Below are several records. Retype exactly those lines running from the one with "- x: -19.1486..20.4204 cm" through the one with "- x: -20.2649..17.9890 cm", end lines included, and no others.

[Stored items from a collection]

───

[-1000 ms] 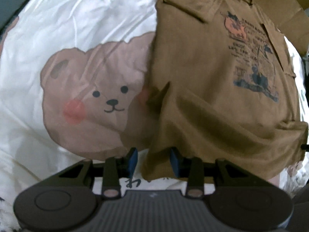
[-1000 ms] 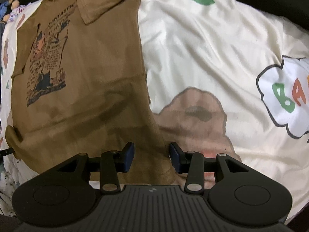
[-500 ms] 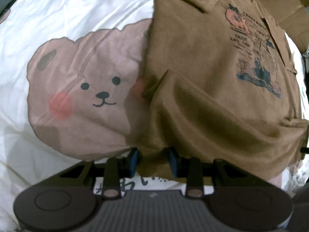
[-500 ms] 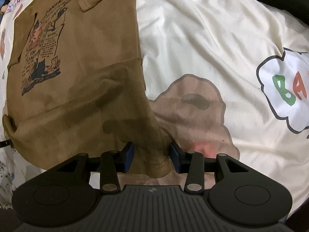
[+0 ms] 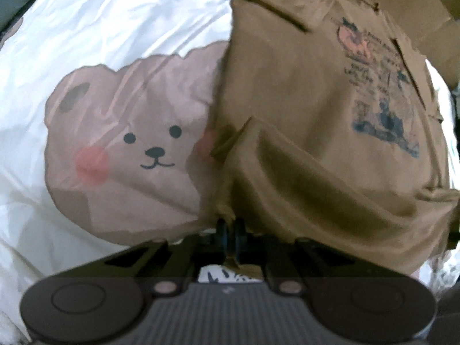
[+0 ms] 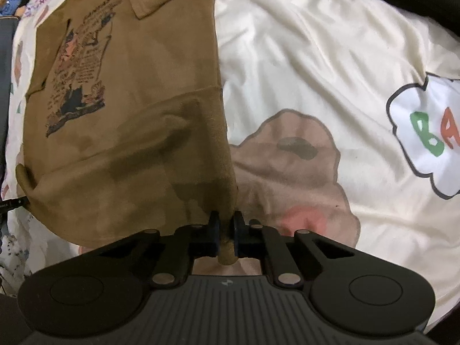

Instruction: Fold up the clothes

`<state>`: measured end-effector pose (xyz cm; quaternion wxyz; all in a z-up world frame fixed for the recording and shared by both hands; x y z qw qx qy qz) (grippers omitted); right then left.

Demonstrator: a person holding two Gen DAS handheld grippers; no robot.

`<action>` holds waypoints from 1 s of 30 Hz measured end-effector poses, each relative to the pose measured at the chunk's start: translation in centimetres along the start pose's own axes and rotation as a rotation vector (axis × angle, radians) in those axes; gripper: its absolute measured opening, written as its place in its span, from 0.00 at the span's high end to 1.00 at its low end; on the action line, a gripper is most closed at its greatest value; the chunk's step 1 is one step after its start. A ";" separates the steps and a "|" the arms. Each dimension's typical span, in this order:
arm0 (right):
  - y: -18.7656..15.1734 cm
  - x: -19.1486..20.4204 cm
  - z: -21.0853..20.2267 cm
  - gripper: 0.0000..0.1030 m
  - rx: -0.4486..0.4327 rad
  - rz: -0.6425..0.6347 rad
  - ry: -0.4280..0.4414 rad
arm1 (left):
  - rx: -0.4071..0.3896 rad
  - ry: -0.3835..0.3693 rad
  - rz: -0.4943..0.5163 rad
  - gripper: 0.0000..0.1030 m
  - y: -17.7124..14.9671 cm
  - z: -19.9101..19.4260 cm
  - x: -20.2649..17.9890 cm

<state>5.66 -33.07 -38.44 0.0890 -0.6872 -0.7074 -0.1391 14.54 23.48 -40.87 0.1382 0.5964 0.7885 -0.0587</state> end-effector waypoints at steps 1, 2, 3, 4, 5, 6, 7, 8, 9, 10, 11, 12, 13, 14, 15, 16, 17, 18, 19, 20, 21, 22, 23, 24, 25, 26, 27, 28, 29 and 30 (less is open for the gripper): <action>0.1 0.0 -0.4 0.94 -0.010 0.004 0.007 | -0.014 -0.020 -0.011 0.96 0.3 -0.7 0.0; 0.1 0.0 -0.6 0.94 -0.016 0.005 0.010 | -0.033 -0.036 -0.021 0.96 0.6 -1.4 0.1; 0.3 0.0 -1.0 0.94 -0.027 0.004 0.016 | -0.045 -0.043 -0.029 0.96 0.8 -1.9 0.1; 0.6 0.1 -1.3 0.94 -0.038 -0.001 0.022 | -0.055 -0.050 -0.037 0.96 1.0 -2.3 0.2; 0.8 0.1 -1.5 0.95 -0.047 -0.003 0.026 | -0.063 -0.064 -0.050 0.96 1.3 -2.9 0.2; 1.1 0.2 -2.2 0.95 -0.069 -0.004 0.036 | -0.068 -0.072 -0.057 0.96 1.1 -3.0 0.4; 1.2 0.2 -2.5 0.95 -0.081 -0.003 0.041 | -0.080 -0.090 -0.066 0.96 1.5 -3.7 0.1; 1.4 0.2 -2.7 0.95 -0.091 -0.002 0.045 | -0.091 -0.105 -0.070 0.96 1.5 -4.4 -0.4; 1.6 0.2 -3.1 0.95 -0.109 -0.001 0.051 | -0.101 -0.119 -0.073 0.96 1.4 -5.1 -0.9; 1.8 0.3 -3.5 0.95 -0.127 0.001 0.056 | -0.113 -0.134 -0.076 0.96 1.8 -5.9 -1.1; 2.0 0.2 -3.7 0.95 -0.139 0.004 0.059 | -0.125 -0.149 -0.080 0.96 2.2 -6.8 -1.4; 2.2 0.1 -4.0 0.95 -0.154 0.008 0.064 | -0.131 -0.156 -0.082 0.96 2.7 -7.2 -1.3; 2.3 0.0 -4.4 0.95 -0.169 0.012 0.068 | -0.140 -0.165 -0.085 0.96 3.2 -7.6 -1.6; 2.5 -0.1 -4.6 0.95 -0.181 0.015 0.071 | -0.151 -0.174 -0.088 0.96 3.7 -8.1 -1.9; 2.6 -0.1 -4.8 0.95 -0.189 0.015 0.072 | -0.155 -0.178 -0.089 0.96 3.8 -8.2 -1.9; 2.7 -0.2 -5.0 0.95 -0.199 0.014 0.075 | -0.162 -0.188 -0.092 0.96 4.0 -8.6 -1.9; 2.9 -0.2 -5.2 0.95 -0.206 0.014 0.076 | -0.161 -0.202 -0.094 0.96 4.1 -8.8 -2.0; 3.0 -0.2 -5.4 0.95 -0.213 0.014 0.078 | -0.160 -0.217 -0.096 0.96 4.2 -9.0 -2.2; 3.2 -0.1 -5.5 0.95 -0.220 0.013 0.078 | -0.160 -0.223 -0.097 0.96 4.3 -9.2 -2.2; 3.3 -0.1 -5.6 0.95 -0.227 0.012 0.080 | -0.163 -0.223 -0.100 0.96 4.4 -9.5 -2.2; 3.4 -0.1 -5.8 0.95 -0.234 0.012 0.082 | -0.164 -0.219 -0.102 0.96 4.4 -9.6 -2.1; 3.5 0.0 -6.0 0.95 -0.242 0.011 0.084 | -0.165 -0.208 -0.104 0.96 4.6 -9.5 -2.1; 3.5 0.0 -6.1 0.95 -0.248 0.014 0.084 | -0.164 -0.205 -0.107 0.96 4.9 -9.4 -2.1; 3.7 -0.1 -6.2 0.95 -0.261 0.019 0.082 | -0.164 -0.206 -0.109 0.96 5.0 -9.3 -2.0; 3.9 -0.1 -6.4 0.95 -0.273 0.024 0.077 | -0.166 -0.210 -0.108 0.96 5.1 -9.3 -2.1; 4.0 -0.1 -6.4 0.95 -0.278 0.027 0.074 | -0.168 -0.215 -0.106 0.96 5.1 -9.2 -2.1; 4.0 -0.1 -6.3 0.95 -0.282 0.030 0.071 | -0.170 -0.218 -0.102 0.96 5.1 -9.3 -2.2; 4.1 -0.1 -6.2 0.95 -0.282 0.032 0.071 | -0.172 -0.221 -0.097 0.96 5.1 -9.4 -2.3; 4.1 -0.2 -6.1 0.95 -0.281 0.035 0.070 | -0.173 -0.225 -0.091 0.96 5.1 -9.4 -2.3; 4.2 -0.2 -6.0 0.95 -0.280 0.037 0.070 | -0.174 -0.230 -0.085 0.96 5.1 -9.3 -2.4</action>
Point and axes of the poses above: each gripper's, at about its wrist camera, not at the fingertips, and z roughly the way its jaws point, x to its left, y to its top, the point moved 7 cm from there along z, roughly the way its jaws point, and after that the axes turned 14 degrees about -z, right-handed, at the moved point
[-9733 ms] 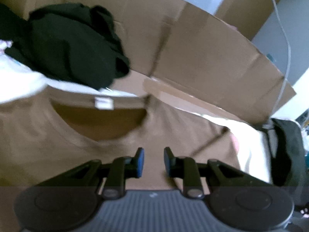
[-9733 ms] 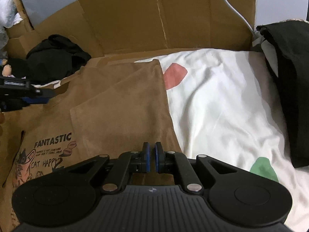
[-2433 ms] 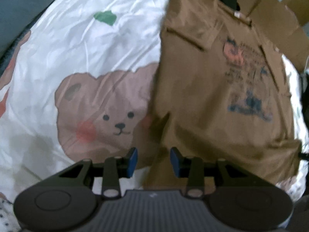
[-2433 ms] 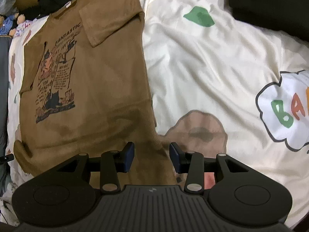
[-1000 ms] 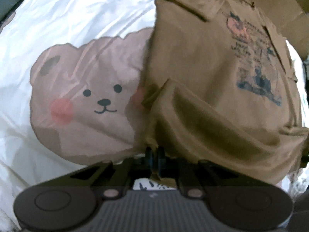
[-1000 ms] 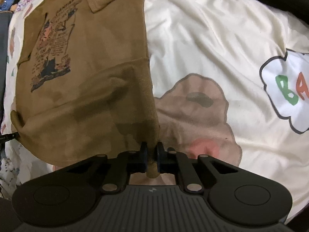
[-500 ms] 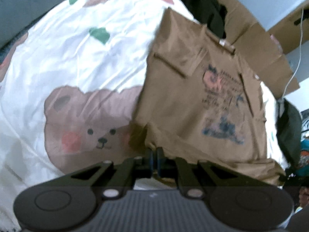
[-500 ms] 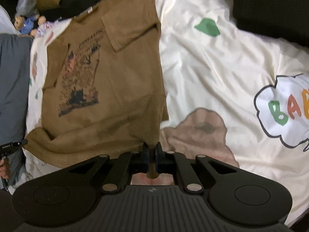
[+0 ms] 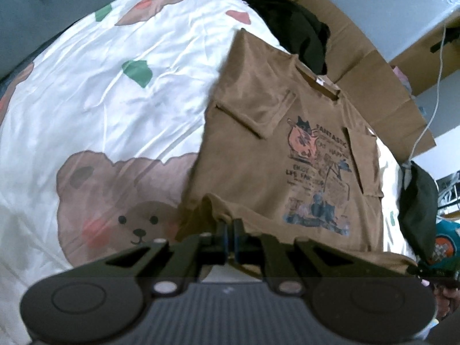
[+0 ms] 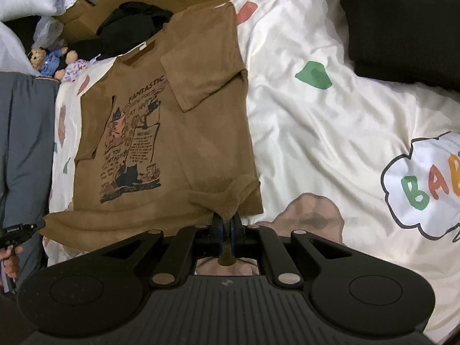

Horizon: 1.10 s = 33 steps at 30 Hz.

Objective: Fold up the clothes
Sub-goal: 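Lift the hem with both grippers and fold it toward the collar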

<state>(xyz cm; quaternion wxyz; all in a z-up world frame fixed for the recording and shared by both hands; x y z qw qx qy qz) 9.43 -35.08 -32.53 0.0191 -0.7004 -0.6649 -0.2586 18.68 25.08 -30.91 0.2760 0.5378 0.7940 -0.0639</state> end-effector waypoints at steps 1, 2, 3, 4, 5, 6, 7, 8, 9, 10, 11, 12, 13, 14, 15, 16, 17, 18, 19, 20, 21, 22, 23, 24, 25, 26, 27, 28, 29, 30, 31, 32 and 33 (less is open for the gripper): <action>0.0 0.0 0.2 0.95 0.003 -0.002 0.002 | 0.001 -0.004 0.003 0.96 0.0 0.0 0.0; 0.0 0.1 0.2 0.95 0.002 -0.005 0.005 | 0.000 -0.012 0.008 0.96 0.0 0.1 -0.1; 0.0 0.1 0.3 0.95 -0.001 -0.010 0.013 | -0.001 -0.021 0.014 0.96 -0.1 0.1 -0.2; 0.0 0.1 0.3 0.95 -0.008 -0.006 0.011 | -0.002 -0.029 0.019 0.96 -0.1 0.1 -0.3; 0.0 0.1 0.3 0.95 -0.015 -0.003 0.010 | -0.004 -0.031 0.020 0.96 -0.1 0.1 -0.3; 0.1 0.1 0.2 0.95 -0.022 -0.005 0.008 | -0.005 -0.031 0.020 0.96 -0.1 0.1 -0.3; 0.2 0.1 0.2 0.95 -0.027 -0.008 0.009 | -0.007 -0.022 0.023 0.96 0.1 0.0 -0.3; 0.3 0.2 0.0 0.95 -0.031 -0.012 0.010 | -0.004 -0.016 0.028 0.96 0.1 -0.1 -0.3; 0.4 0.3 -0.1 0.95 -0.037 -0.015 0.011 | -0.004 -0.017 0.037 0.96 0.2 -0.3 -0.5; 0.5 0.3 -0.3 0.95 -0.045 -0.018 0.012 | -0.005 -0.018 0.048 0.96 0.4 -0.5 -0.7; 0.7 0.4 -0.5 0.95 -0.054 -0.021 0.014 | -0.009 -0.023 0.053 0.96 0.5 -0.7 -0.9; 0.9 0.5 -0.7 0.95 -0.061 -0.023 0.016 | -0.016 -0.028 0.053 0.96 0.8 -1.0 -1.1; 1.1 0.5 -0.8 0.95 -0.066 -0.026 0.017 | -0.023 -0.034 0.053 0.96 1.1 -1.2 -1.3; 1.4 0.6 -0.9 0.95 -0.073 -0.029 0.018 | -0.030 -0.039 0.053 0.96 1.4 -1.4 -1.5; 1.6 0.7 -1.1 0.95 -0.081 -0.029 0.018 | -0.037 -0.043 0.051 0.96 1.7 -1.5 -1.6; 1.8 0.7 -1.2 0.95 -0.089 -0.028 0.019 | -0.045 -0.046 0.045 0.96 2.1 -1.6 -1.8; 2.1 0.8 -1.4 0.95 -0.101 -0.025 0.019 | -0.051 -0.049 0.042 0.96 2.4 -1.7 -1.9; 2.5 0.9 -1.6 0.95 -0.114 -0.027 0.016 | -0.053 -0.050 0.045 0.96 2.6 -1.7 -2.1; 2.8 1.0 -1.8 0.95 -0.130 -0.033 0.011 | -0.054 -0.051 0.052 0.96 2.9 -1.7 -2.3; 3.1 1.1 -2.0 0.96 -0.145 -0.038 0.005 | -0.056 -0.052 0.059 0.96 3.1 -1.7 -2.5; 3.4 1.2 -2.2 0.96 -0.159 -0.043 0.000 | -0.059 -0.056 0.064 0.96 3.3 -1.7 -2.8; 3.7 1.2 -2.3 0.96 -0.166 -0.044 -0.003 | -0.063 -0.060 0.066 0.96 3.5 -1.8 -2.9; 4.0 1.3 -2.3 0.96 -0.173 -0.043 -0.006 | -0.067 -0.065 0.063 0.96 3.9 -1.8 -3.0; 4.3 1.3 -2.3 0.96 -0.176 -0.045 -0.006 | -0.071 -0.070 0.060 0.96 4.2 -1.8 -3.1; 4.6 1.4 -2.3 0.96 -0.178 -0.045 -0.006 | -0.075 -0.074 0.056 0.96 4.5 -1.8 -3.2; 4.7 1.4 -2.3 0.96 -0.179 -0.043 -0.006 | -0.081 -0.076 0.052 0.96 4.8 -1.8 -3.3; 5.1 1.5 -2.2 0.96 -0.179 -0.041 -0.002 | -0.086 -0.079 0.044 0.96 5.1 -1.7 -3.4; 5.3 1.5 -2.1 0.96 -0.180 -0.041 -0.001 | -0.089 -0.085 0.036 0.96 5.4 -1.6 -3.4; 5.6 1.5 -2.1 0.96 -0.180 -0.041 -0.001 | -0.092 -0.089 0.027 0.96 5.8 -1.5 -3.4; 6.0 1.6 -2.0 0.96 -0.181 -0.040 -0.001 | -0.094 -0.091 0.020 0.96 6.1 -1.4 -3.5; 6.4 1.7 -1.9 0.96 -0.185 -0.044 -0.007 | -0.095 -0.094 0.013 0.96 6.5 -1.4 -3.5; 6.8 1.7 -1.9 0.96 -0.189 -0.047 -0.013 | -0.099 -0.097 0.008 0.96 6.9 -1.3 -3.6; 7.2 1.7 -1.8 0.96 -0.194 -0.050 -0.018 | -0.101 -0.099 0.007 0.96 7.2 -1.2 -3.8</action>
Point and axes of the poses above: each gripper's, at about its wrist camera, not at the fingertips, and z roughly the way its jaws point, x to its left, y to its top, the point moved 7 cm from there along z, roughly the way its jaws point, and after that the axes turned 14 degrees about -z, right-handed, at the moved point
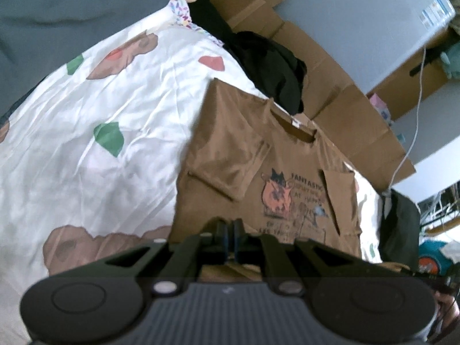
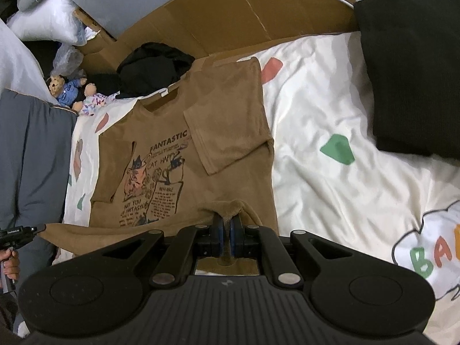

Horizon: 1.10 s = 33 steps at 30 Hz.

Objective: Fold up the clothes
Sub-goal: 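Lift the hem with both grippers and fold it toward the collar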

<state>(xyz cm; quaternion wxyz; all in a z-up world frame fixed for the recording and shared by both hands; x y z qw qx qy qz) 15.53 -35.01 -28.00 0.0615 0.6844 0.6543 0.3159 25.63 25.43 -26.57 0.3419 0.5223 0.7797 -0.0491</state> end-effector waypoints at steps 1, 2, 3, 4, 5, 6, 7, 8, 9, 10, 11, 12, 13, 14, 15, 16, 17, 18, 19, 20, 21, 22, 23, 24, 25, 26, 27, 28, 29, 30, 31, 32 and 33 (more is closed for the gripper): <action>0.4 0.0 0.1 0.96 -0.008 0.001 -0.004 | -0.003 -0.001 0.000 0.96 0.3 0.1 -0.1; 0.7 -0.1 0.4 0.96 -0.011 0.003 -0.004 | -0.006 -0.001 0.006 0.96 0.8 0.3 -0.3; 1.0 -0.1 0.6 0.96 -0.014 0.006 -0.004 | -0.008 -0.001 0.010 0.96 1.2 0.4 -0.5; 1.4 -0.1 1.1 0.96 -0.012 0.004 -0.003 | -0.009 -0.003 0.010 0.96 1.6 0.6 -0.6; 1.7 0.0 1.5 0.96 -0.008 0.001 -0.002 | -0.013 -0.007 0.004 0.96 2.0 0.7 -0.6; 1.9 0.0 1.8 0.96 -0.005 -0.001 -0.002 | -0.017 -0.011 -0.003 0.96 2.5 0.9 -0.6; 2.2 0.0 2.4 0.96 -0.001 -0.004 -0.003 | -0.021 -0.015 -0.011 0.96 3.0 1.1 -0.6; 2.5 0.0 2.8 0.96 -0.001 -0.003 -0.004 | -0.026 -0.018 -0.014 0.96 3.4 1.3 -0.6; 2.9 0.0 3.2 0.96 -0.002 -0.002 -0.005 | -0.029 -0.019 -0.016 0.96 3.8 1.6 -0.6; 3.2 -0.1 3.6 0.96 -0.004 0.001 -0.006 | -0.031 -0.019 -0.019 0.96 4.3 2.0 -0.5; 3.5 -0.2 3.9 0.96 -0.006 0.004 -0.007 | -0.030 -0.020 -0.021 0.96 4.7 2.4 -0.6; 3.9 -0.4 4.3 0.96 -0.007 0.006 -0.010 | -0.028 -0.021 -0.023 0.96 5.1 2.9 -0.6; 4.2 -0.6 4.7 0.96 -0.008 0.008 -0.012 | -0.026 -0.022 -0.024 0.96 5.5 3.4 -0.6; 4.5 -0.8 5.0 0.96 -0.006 0.013 -0.017 | -0.023 -0.020 -0.023 0.96 5.8 3.8 -0.7; 4.7 -1.1 5.4 0.96 -0.004 0.018 -0.021 | -0.018 -0.017 -0.022 0.96 6.2 4.5 -0.8; 5.1 -1.5 5.8 0.96 -0.001 0.025 -0.026 | -0.015 -0.016 -0.024 0.96 6.6 5.0 -1.0; 5.3 -1.7 6.1 0.96 0.000 0.029 -0.030 | -0.013 -0.017 -0.025 0.96 7.0 5.6 -1.1; 5.6 -2.0 6.5 0.96 0.002 0.033 -0.034 | -0.011 -0.018 -0.025 0.96 7.4 6.1 -1.3; 5.9 -2.1 6.8 0.96 0.003 0.032 -0.037 | -0.010 -0.019 -0.025 0.96 7.8 6.6 -1.4; 6.1 -2.3 7.1 0.96 0.005 0.029 -0.039 | -0.009 -0.020 -0.025 0.96 8.1 7.1 -1.5; 6.4 -2.4 7.4 0.96 0.007 0.026 -0.040 | -0.010 -0.019 -0.026 0.96 8.5 7.6 -1.5; 6.6 -2.5 7.7 0.96 0.009 0.025 -0.041 | -0.012 -0.020 -0.030 0.96 9.0 8.1 -1.6; 7.0 -2.7 8.2 0.96 0.013 0.025 -0.042 | -0.014 -0.022 -0.034 0.96 9.4 8.5 -1.6; 7.3 -2.9 8.5 0.96 0.016 0.025 -0.045 | -0.016 -0.024 -0.039 0.96 9.8 9.0 -1.7; 7.6 -3.1 8.8 0.96 0.016 0.029 -0.049 | -0.018 -0.027 -0.042 0.96 10.1 9.2 -1.8; 8.0 -3.3 9.1 0.96 0.015 0.034 -0.053 | -0.020 -0.025 -0.046 0.96 10.6 9.8 -1.9; 8.4 -3.5 9.3 0.96 0.012 0.040 -0.054 | -0.020 -0.022 -0.044 0.96 11.0 10.2 -2.1; 8.8 -3.6 9.6 0.96 0.012 0.041 -0.057 | -0.021 -0.019 -0.042 0.96 11.3 10.5 -2.3; 9.2 -3.7 9.9 0.96 0.014 0.038 -0.060 | -0.022 -0.020 -0.043 0.96 11.6 10.8 -2.4; 9.6 -3.8 10.1 0.96 0.017 0.033 -0.064 | -0.025 -0.021 -0.045 0.96 12.0 11.2 -2.6; 9.9 -3.8 10.4 0.96 0.020 0.029 -0.067 | -0.029 -0.021 -0.044 0.96 12.3 11.5 -2.8; 10.2 -3.9 10.6 0.96 0.020 0.027 -0.069 | -0.039 -0.020 -0.043 0.96 12.5 11.7 -2.9; 10.5 -4.0 10.9 0.96 0.021 0.026 -0.072 | -0.049 -0.020 -0.042 0.96 12.7 12.0 -3.0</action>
Point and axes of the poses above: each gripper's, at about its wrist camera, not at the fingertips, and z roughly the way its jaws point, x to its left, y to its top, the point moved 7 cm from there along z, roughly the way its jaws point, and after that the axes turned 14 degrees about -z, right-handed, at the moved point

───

| Output |
  - x: -19.1486..20.4204 cm
  - z: -21.0853..20.2267 cm
  - gripper: 0.0000..0.1030 m
  - rx: -0.4486..0.4327 rad
  - rz: -0.6425..0.6347 rad
  - ry: -0.4280..0.4414 rad
arm1 (left):
  - rx: -0.4071..0.3896 rad
  - ry: -0.3835..0.3693 rad
  - rz: -0.4943..0.5163 rad
  - gripper: 0.0000..0.1030 m
  - y: -17.7124..14.9671 cm
  - z: -19.9101..19.4260 cm
  - x: -20.2649..17.9890 cm

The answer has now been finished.